During the year, the statutory auditors have not reported to the Audit Committee any material fraud on the Company by its officers or employees under Section 143(12) of the Companies Act, 2013, the details of which need to be provided in this report.

Risk Management Policy / Framework

The Company has formed a Risk Management Committee and has put in place an enterprise-wide Risk Management Framework and Risk Management Policy with an objective of timely identification of risks (existing and upcoming), assessment, prioritisation based on impact on business and likelihood of occurrence and evaluation of such risks in line with the overall business objectives or strategies and define adequate mitigation strategies to reduce the impact of risk exposure. On a quarterly basis, the Risk Management Committee reviews critical risks on a rotation basis in line with the risk management plan to assess effectiveness of mitigation actions defined against critical risks and its impact on overall risk exposure of the Company. All the critical risk areas are covered at least once a year. All critical risk areas as identified by the Company are re-evaluated annually.
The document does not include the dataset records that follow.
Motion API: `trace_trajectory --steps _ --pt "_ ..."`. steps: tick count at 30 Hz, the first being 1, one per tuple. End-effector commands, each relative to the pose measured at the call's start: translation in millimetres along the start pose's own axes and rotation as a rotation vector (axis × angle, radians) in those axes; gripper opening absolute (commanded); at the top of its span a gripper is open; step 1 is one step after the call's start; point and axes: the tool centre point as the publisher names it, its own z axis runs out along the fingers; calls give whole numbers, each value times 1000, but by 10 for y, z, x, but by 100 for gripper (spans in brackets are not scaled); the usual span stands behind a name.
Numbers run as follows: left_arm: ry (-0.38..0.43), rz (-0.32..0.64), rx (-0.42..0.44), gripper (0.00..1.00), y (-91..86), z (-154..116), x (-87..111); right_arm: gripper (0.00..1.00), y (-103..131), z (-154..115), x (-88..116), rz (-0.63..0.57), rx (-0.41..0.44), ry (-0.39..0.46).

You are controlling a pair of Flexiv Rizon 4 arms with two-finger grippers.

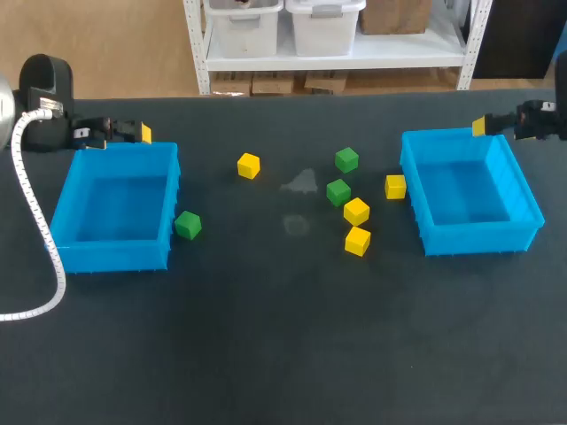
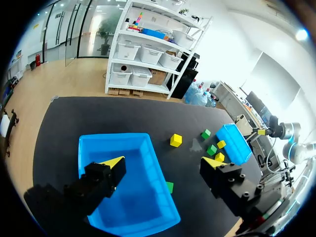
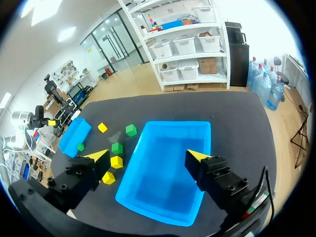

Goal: Put the green cubes in the right bin and the yellow cubes in the left bin.

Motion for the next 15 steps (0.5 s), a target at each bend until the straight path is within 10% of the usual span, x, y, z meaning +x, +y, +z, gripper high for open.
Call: trace_trajectory --steps 1,15 --pt "-6 2 9 100 19 0 13 100 7 -3 1 0 4 0" --pt "-6 2 9 100 19 0 13 100 286 162 -471 -89 55 14"
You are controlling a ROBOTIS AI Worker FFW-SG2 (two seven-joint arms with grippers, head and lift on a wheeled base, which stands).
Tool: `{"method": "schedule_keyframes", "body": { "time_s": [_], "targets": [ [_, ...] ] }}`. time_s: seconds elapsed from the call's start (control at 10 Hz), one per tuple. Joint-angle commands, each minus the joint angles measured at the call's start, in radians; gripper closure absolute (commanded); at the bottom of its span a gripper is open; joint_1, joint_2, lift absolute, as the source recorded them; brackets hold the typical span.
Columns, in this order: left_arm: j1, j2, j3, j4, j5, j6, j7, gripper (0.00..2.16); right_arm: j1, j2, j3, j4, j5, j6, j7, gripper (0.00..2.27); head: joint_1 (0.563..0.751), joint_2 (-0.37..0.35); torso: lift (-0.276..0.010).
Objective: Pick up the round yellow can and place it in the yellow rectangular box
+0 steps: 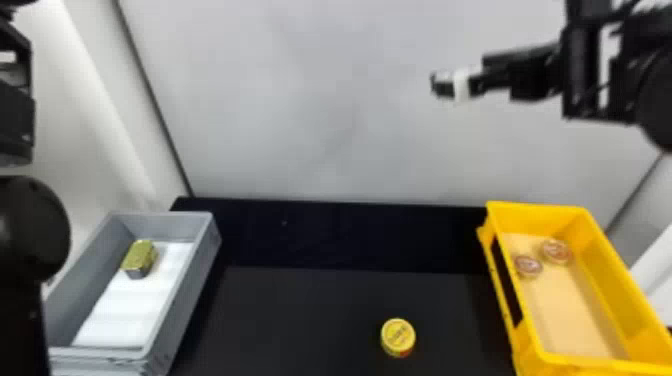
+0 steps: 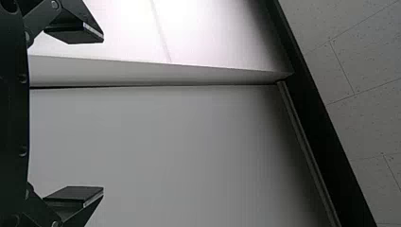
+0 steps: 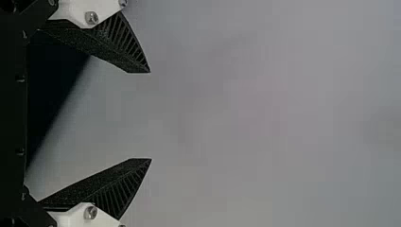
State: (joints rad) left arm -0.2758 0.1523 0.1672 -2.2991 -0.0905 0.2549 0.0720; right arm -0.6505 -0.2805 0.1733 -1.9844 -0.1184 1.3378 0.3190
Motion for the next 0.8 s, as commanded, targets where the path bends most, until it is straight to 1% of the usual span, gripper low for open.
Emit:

During the course of year, all risks in the risk register were reassessed considering the internal and/ or external factors and accordingly changes were made to the risk register.

Internal Financial Control

The Company has laid down guidelines, processes and structures, which enable implementation of appropriate internal financial controls across the organisation. Such internal financial controls encompass policies, processes and key activities or procedures adopted by the Company for ensuring the orderly and efficient conduct of business, including adherence to its policies, safeguarding of its assets, prevention and detection of frauds and errors, the accuracy and completeness of accounting records and the timely preparation of reliable financial information. These include controls in the nature of manual or automated (IT applications including the ERP applications wherein the transactions are approved and recorded).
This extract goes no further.